Charleston

Leonard Woolf

With his wife Virginia, Leonard Woolf ‘discovered’ Charleston in 1916. The Woolfs remained permanent country neighbours and were frequent visitors to Charleston.

Leonard Woolf was a writer and a political theorist. He studied at Cambridge alongside other members of the Bloomsbury group such as Clive Bell, Lytton Strachey and Thoby Stephen. In 1912, Stephen’s younger sister, Virginia, and Woolf got married.

Together they ‘discovered’ Charleston in 1916, and advised Virginia’s sister, Vanessa Bell, to rent the property. The Woolfs had their own house in the country nearby – Asheham House – and were regular visitors to Charleston.

Together, Leonard and Virginia Woolf founded the Hogarth Press in 1917. Initially a hobby in which they hand-printed books, they went on to publish works by Sigmund Freud, T.S.Eliot, E.M.Forster and Vita Sackville West. Vanessa Bell designed many of the book covers.

Over the course of his long life Leonard was a literary editor and journalist, a political writer, active in promoting the League of Nations and on various Labour Party committees.
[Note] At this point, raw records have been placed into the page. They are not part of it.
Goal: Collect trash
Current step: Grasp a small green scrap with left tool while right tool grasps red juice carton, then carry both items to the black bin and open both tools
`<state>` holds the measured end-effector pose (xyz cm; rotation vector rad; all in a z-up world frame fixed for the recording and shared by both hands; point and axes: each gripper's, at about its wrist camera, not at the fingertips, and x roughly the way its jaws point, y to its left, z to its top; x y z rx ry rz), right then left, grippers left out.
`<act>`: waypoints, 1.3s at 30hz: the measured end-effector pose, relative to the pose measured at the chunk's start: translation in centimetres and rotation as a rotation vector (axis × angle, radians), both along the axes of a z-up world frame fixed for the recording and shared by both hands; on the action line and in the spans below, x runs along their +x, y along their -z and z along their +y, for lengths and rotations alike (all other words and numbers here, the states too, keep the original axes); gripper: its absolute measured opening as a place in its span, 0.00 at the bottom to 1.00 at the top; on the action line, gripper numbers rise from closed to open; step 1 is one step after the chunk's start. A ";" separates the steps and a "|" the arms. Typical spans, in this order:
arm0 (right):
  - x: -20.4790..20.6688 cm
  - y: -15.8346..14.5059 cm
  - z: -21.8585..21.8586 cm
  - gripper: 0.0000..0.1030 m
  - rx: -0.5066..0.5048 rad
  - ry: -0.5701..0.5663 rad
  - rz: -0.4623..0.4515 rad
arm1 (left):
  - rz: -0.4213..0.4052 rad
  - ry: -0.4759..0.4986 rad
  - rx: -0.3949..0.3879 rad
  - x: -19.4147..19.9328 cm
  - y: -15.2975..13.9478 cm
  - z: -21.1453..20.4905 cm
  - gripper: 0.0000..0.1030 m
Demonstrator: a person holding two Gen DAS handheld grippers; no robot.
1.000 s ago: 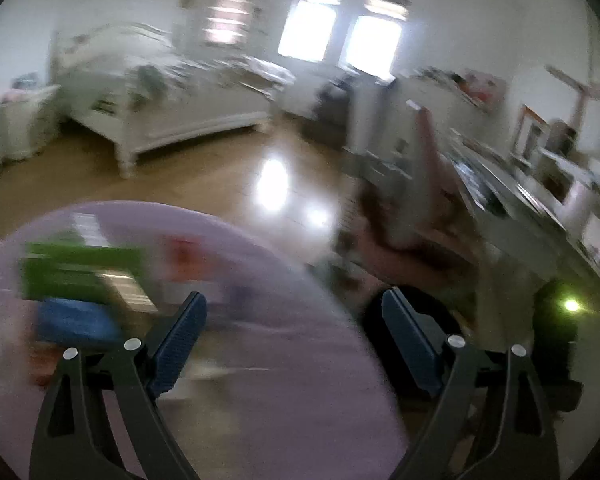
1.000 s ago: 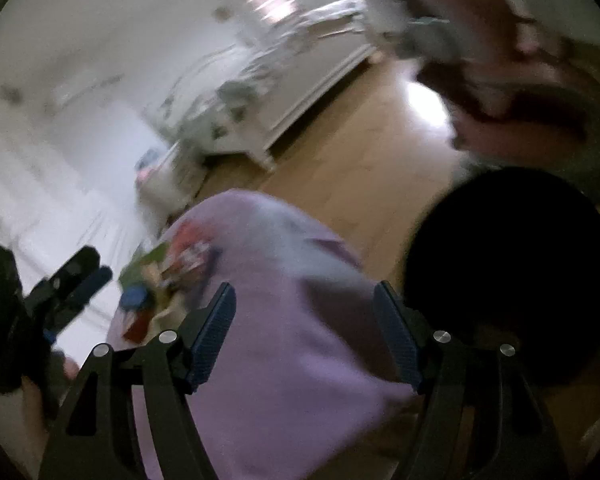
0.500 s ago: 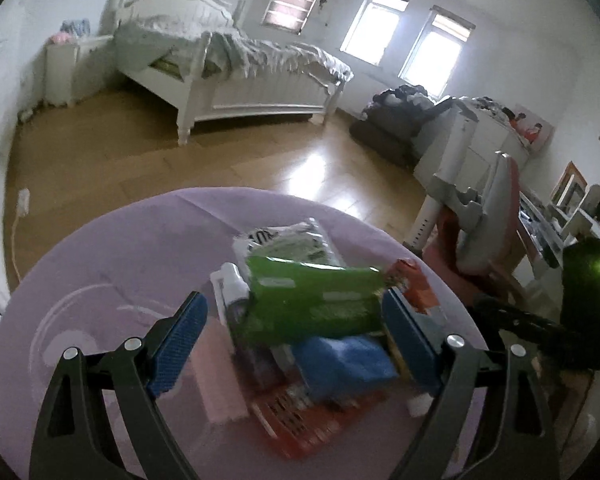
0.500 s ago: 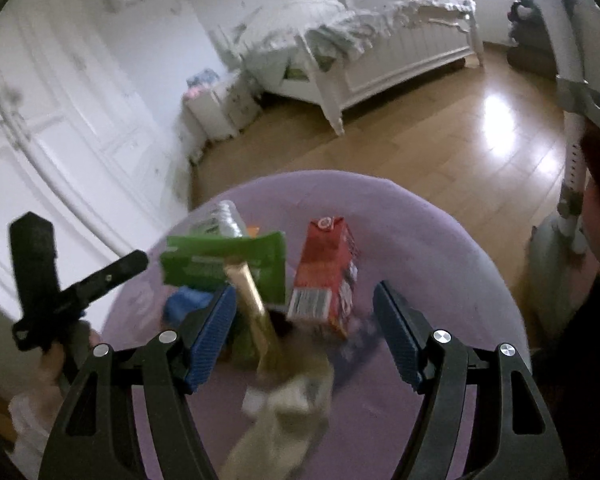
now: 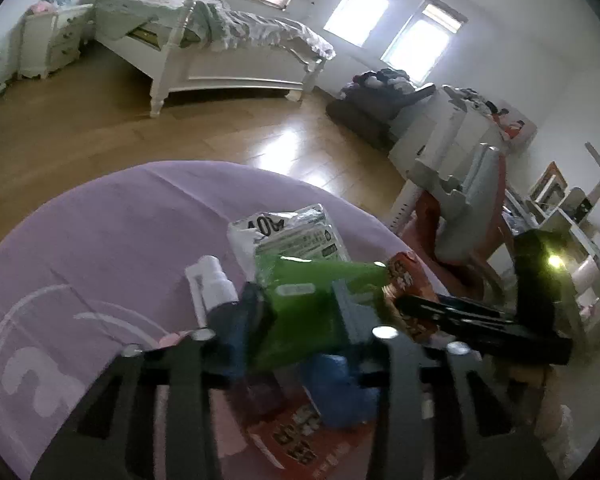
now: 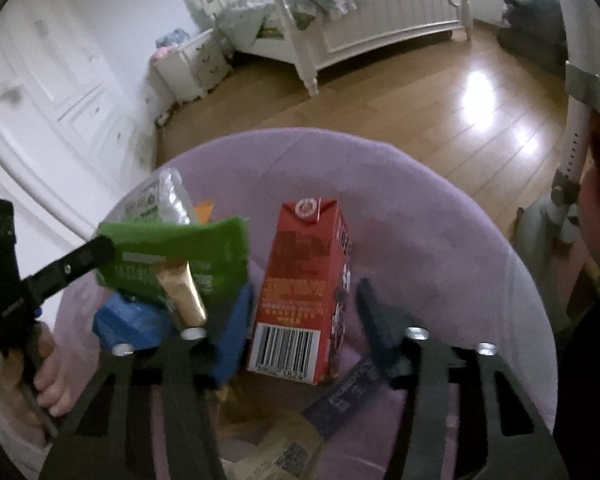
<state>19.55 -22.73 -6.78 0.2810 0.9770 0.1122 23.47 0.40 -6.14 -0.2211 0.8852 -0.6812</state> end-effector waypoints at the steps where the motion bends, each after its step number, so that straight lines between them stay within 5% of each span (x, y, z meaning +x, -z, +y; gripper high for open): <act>1: -0.1 0.1 -0.1 0.36 0.002 0.003 -0.004 | -0.002 0.007 -0.005 -0.3 -0.1 0.1 0.22; 10: -2.8 -0.6 -1.0 0.34 0.063 0.039 -0.084 | -0.102 -0.022 -0.031 -4.9 -2.7 -0.6 0.03; 23: -12.6 -8.3 -4.6 0.34 0.200 0.102 -0.366 | -0.346 -0.116 -0.101 -13.1 -11.7 -1.4 0.02; 32: -19.4 -10.1 -11.8 0.34 0.207 0.230 -0.443 | -0.347 0.003 -0.123 -15.3 -12.4 -8.8 0.02; 39: -24.3 -8.5 -19.6 0.34 0.181 0.401 -0.442 | -0.302 0.140 -0.134 -16.0 -10.5 -18.1 0.02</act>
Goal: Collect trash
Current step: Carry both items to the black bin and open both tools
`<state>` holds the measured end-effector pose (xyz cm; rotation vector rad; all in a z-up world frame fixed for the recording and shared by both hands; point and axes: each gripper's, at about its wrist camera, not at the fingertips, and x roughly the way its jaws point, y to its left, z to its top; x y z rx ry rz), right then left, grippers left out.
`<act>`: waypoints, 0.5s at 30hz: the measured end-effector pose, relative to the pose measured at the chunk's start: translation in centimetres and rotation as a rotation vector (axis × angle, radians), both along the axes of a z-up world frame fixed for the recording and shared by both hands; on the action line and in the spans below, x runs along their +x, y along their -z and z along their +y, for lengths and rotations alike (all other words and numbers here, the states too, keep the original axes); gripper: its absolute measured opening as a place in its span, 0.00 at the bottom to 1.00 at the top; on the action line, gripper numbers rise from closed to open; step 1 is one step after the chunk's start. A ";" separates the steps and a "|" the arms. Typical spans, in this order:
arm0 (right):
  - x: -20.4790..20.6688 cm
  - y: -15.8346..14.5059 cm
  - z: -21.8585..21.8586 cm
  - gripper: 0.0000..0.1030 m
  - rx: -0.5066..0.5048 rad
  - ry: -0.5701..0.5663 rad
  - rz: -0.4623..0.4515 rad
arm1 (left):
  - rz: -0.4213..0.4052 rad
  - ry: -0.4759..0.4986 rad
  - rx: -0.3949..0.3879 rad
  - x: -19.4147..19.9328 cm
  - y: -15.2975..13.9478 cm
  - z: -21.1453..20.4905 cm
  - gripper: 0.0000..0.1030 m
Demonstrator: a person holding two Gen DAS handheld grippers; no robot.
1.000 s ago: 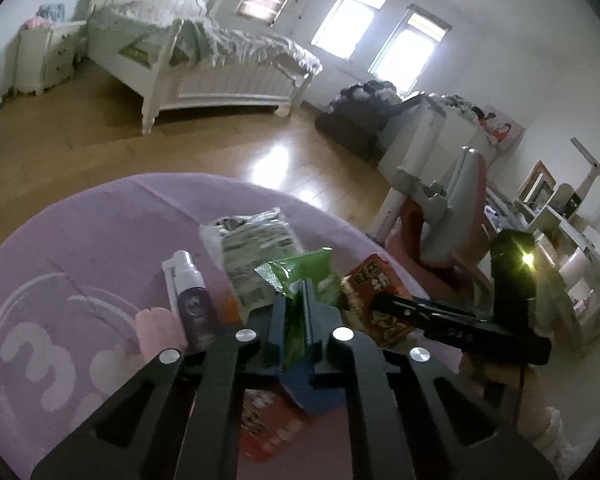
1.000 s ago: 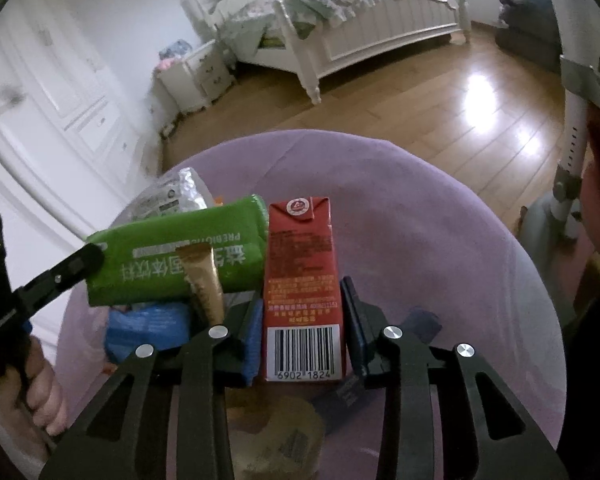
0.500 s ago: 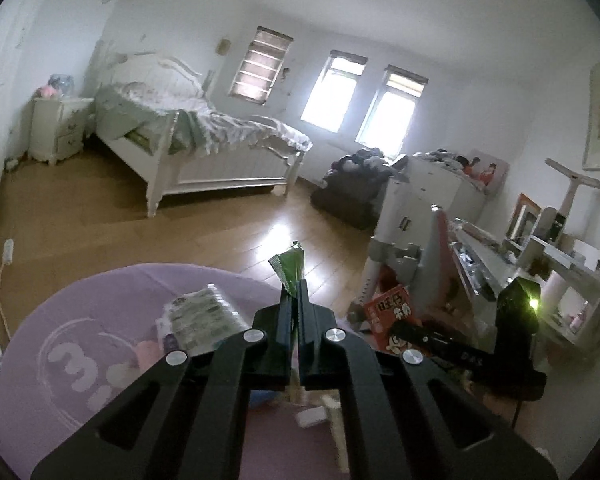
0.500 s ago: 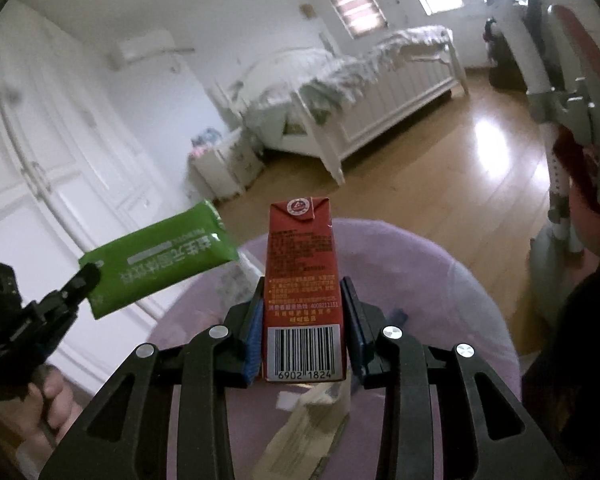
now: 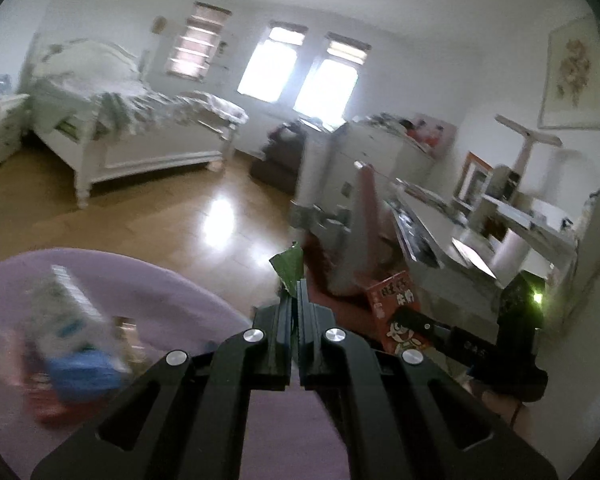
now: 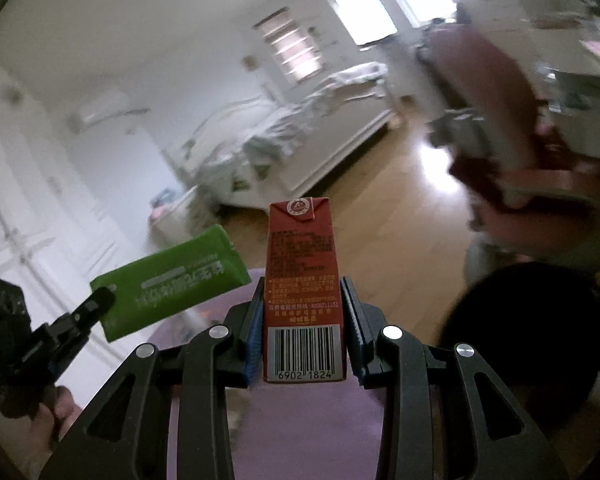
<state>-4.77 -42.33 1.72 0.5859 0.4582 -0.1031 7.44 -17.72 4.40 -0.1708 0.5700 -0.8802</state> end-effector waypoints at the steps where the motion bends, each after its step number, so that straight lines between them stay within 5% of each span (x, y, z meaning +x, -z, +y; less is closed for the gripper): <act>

He was also the author of two novels, books on international relations, and five volumes of autobiography.

In 1941, Virginia Woolf committed suicide, and in a final letter to her husband she wrote:

‘You have been in every way all that anyone could be. I don’t think two people could have been happier until this disease came. […] What I want to say is I owe all the happiness of my life to you. You have been entirely patient with me and incredibly good.’